— DATA SEGMENT —
[Start of section]
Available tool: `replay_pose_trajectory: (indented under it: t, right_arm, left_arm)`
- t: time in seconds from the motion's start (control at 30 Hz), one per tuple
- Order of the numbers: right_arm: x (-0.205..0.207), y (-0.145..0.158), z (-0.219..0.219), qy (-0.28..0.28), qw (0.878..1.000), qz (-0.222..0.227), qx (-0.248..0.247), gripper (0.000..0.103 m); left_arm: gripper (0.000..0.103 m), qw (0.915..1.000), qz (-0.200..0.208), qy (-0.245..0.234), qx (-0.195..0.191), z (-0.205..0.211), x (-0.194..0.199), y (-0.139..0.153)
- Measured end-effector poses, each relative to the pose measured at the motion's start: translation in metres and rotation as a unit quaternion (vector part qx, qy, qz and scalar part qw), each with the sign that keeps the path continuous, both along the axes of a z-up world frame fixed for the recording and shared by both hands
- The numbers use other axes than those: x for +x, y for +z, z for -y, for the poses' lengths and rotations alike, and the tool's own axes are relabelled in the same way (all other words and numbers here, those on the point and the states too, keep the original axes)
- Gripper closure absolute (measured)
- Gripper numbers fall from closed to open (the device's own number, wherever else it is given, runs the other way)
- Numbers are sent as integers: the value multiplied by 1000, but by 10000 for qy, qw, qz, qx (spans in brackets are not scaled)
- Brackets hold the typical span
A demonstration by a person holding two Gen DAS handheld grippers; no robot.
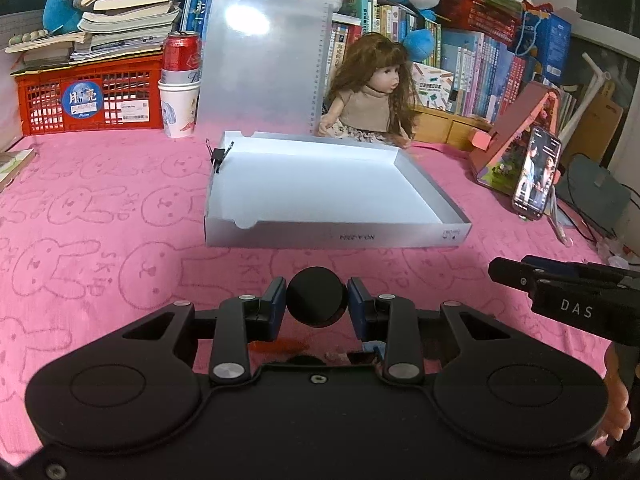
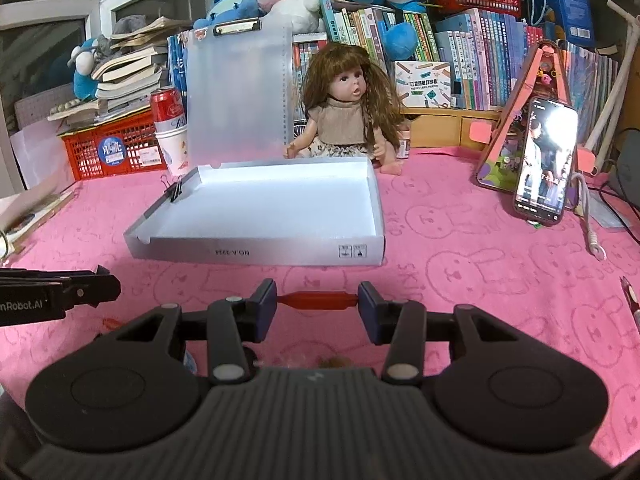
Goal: Organize rigid objects
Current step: 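Carry the black disc and red stick with both tools over the white tray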
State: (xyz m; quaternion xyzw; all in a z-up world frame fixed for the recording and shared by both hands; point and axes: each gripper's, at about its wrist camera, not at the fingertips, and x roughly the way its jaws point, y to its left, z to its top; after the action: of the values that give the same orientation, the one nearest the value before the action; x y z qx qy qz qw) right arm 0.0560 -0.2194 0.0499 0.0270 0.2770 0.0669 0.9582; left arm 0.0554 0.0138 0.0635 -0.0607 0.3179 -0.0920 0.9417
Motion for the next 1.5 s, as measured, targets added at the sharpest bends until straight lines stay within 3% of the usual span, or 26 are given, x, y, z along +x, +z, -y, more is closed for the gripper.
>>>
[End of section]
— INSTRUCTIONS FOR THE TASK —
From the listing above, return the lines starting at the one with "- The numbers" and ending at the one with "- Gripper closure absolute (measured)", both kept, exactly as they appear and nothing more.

— YOUR RESPONSE —
- The numbers use other axes than those: x for +x, y for +z, z for -y, for the poses' lengths and rotations alike, and the tool's own axes are relabelled in the same way (all other words and numbers here, those on the point and the states too, keep the original axes)
- Gripper closure absolute (measured)

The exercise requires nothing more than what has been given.